Which would make my spending a good chunk of an afternoon in NYC and $13.50 a little silly, but then again, I would have just used it on another movie otherwise. Although maybe with a less expensive movie ticket; that $13.50 for a show at 2pm in the afternoon that wasn't 3-D or large-format (sure, it was 4K digital and comfy seats, but that's not quite "premium" if you ask me). Apparently the Regal E-Walk on 42nd street just doesn't have matinee prices, the cost goes up from there if you want the 3-D, RPX, or, good lord, 3-D RPX (where you're basically looking at a $20 movie ticket).

It does, however, include the Coca-Cola Freestyle machines, which I'm a bit split on. Yes, it was very cool that I got to mix my own soda out of a whole bunch of different options (I went for about 90% Raspberry Coke Zero and 10% Lime Coke Zero), but I can see this becoming a real bottleneck on a busy night; instead of the concession crew just putting your cup under a tap and letting it fill while they get the rest of your meal (several at once if you order different kinds of soda), you've now got every guy with a drink confronted by a touch screen interface that is not necessarily intuitive. I had a guy come up to explain it to me, which I appreciated but likely didn't need. Multiply this by a couple hundred, and it sounds like a potential mess.

(Note: I still want them in Boston theaters, even if it did overwhelm the bladder which shrunk to the size of a pea on Saturday. And if you don't care about sports, jump down past the baseball stuff and photos to the review.)

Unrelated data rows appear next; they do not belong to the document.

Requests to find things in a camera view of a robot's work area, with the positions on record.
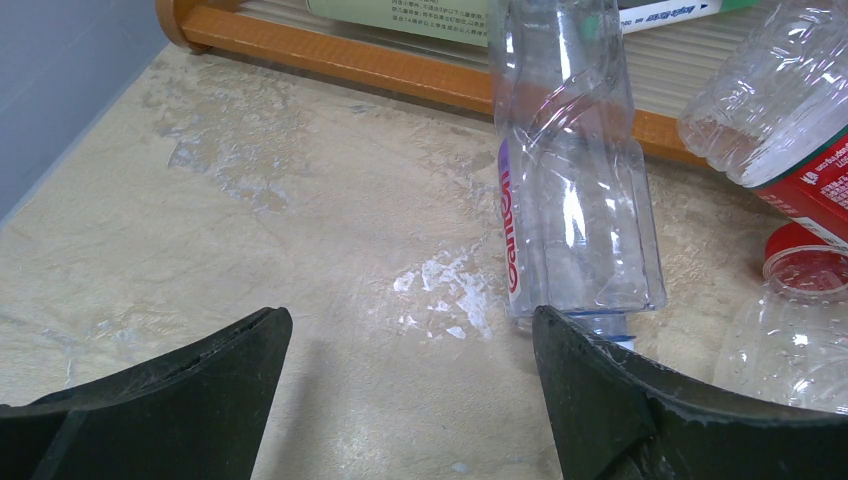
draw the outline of ribbed white surface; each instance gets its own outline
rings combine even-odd
[[[625,36],[636,108],[677,117],[686,103],[777,0]],[[485,70],[486,50],[312,15],[306,0],[249,0],[239,13]]]

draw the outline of red label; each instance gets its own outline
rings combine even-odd
[[[509,174],[509,146],[506,140],[498,152],[498,170],[501,174],[501,217],[504,221],[504,239],[506,240],[506,274],[509,281],[509,300],[521,293],[521,281],[518,278],[518,266],[515,253],[515,217],[512,209],[512,190]]]
[[[848,126],[754,193],[826,242],[848,242]]]

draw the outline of clear plastic bottle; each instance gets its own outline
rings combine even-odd
[[[762,297],[728,327],[713,384],[848,414],[848,256],[794,223],[766,256]]]
[[[511,313],[626,335],[666,297],[616,2],[493,0],[488,25]]]
[[[848,248],[848,1],[780,2],[678,131],[713,168]]]

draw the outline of tabletop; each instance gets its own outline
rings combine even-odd
[[[504,315],[491,124],[352,87],[167,47],[0,230],[0,401],[283,306],[254,478],[560,478]],[[669,305],[630,319],[635,348],[709,381],[785,221],[648,163]]]

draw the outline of rounded wooden end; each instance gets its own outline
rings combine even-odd
[[[159,26],[174,45],[189,48],[194,53],[202,53],[209,49],[207,45],[189,42],[183,34],[180,23],[185,19],[197,0],[156,0],[156,16]]]

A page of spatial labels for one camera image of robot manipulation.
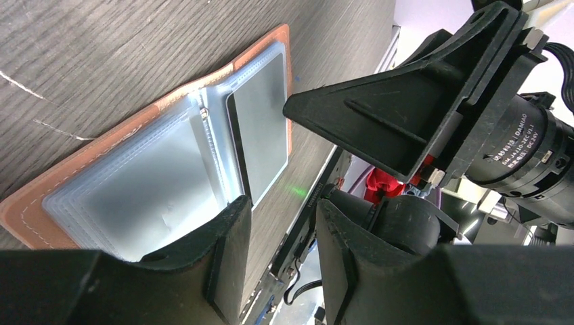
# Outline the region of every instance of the card holder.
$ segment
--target card holder
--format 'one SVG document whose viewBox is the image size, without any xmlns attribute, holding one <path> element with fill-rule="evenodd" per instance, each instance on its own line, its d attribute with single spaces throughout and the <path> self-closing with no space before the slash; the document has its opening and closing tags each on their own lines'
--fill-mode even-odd
<svg viewBox="0 0 574 325">
<path fill-rule="evenodd" d="M 130 261 L 199 227 L 244 193 L 227 98 L 217 100 L 225 113 L 219 121 L 207 87 L 247 76 L 278 56 L 280 91 L 289 95 L 289 28 L 281 25 L 222 69 L 177 88 L 0 202 L 2 226 L 30 248 L 101 248 Z M 192 185 L 203 189 L 197 198 L 186 192 Z"/>
<path fill-rule="evenodd" d="M 127 261 L 195 230 L 241 194 L 255 207 L 288 161 L 285 51 L 275 42 L 223 82 L 180 99 L 42 207 L 81 248 Z"/>
</svg>

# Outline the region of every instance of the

After that, I pondered spending some time in a museum or something, but wound up just heading to the Stadium. It absolutely should not have taken three trains for me to get there, but I looked at the map wrong and initially took the wrong one, and then when I was on a D train it switched to express and I had to get off and wait for the next.

New Yankee Stadium is weird. The Bronx neighborhood around it is sort of like the area around Fenway, in that you get off the train and you're surrounded by baseball, but even outside the park, all the vendors are official Yankee employees; there's nothing like the guys hawking Boston Baseball or the sausage guys aside from some people selling $1 bottled water. It's also enormous inside; the concourses are huge and each concession window seems to be twice as wide as its Fenway equivalent. As much as I'd like to describe it as an evil, horrible place to visit, it's not; there are guys with "How May I Help You?" signs everywhere, and if you arrive early enough, they'll let you get down close to the field to take pictures and look around.

Although I admit, I wish I'd brought a bag to hold my books and stuff in; I'd heard that the Stadium's policy on them was more draconian than it actually is. It's mostly weird - you have to demonstrate that your bag can fit in a receptacle like they use at the airport, and for some reason they don't let you bring a laptop, tablet computer, or e-reader in, which is just silly, and would annoy the heck out of me if I was trying to see a game after work there. Seriously, how's a Kindle worse that the big hardcover I had?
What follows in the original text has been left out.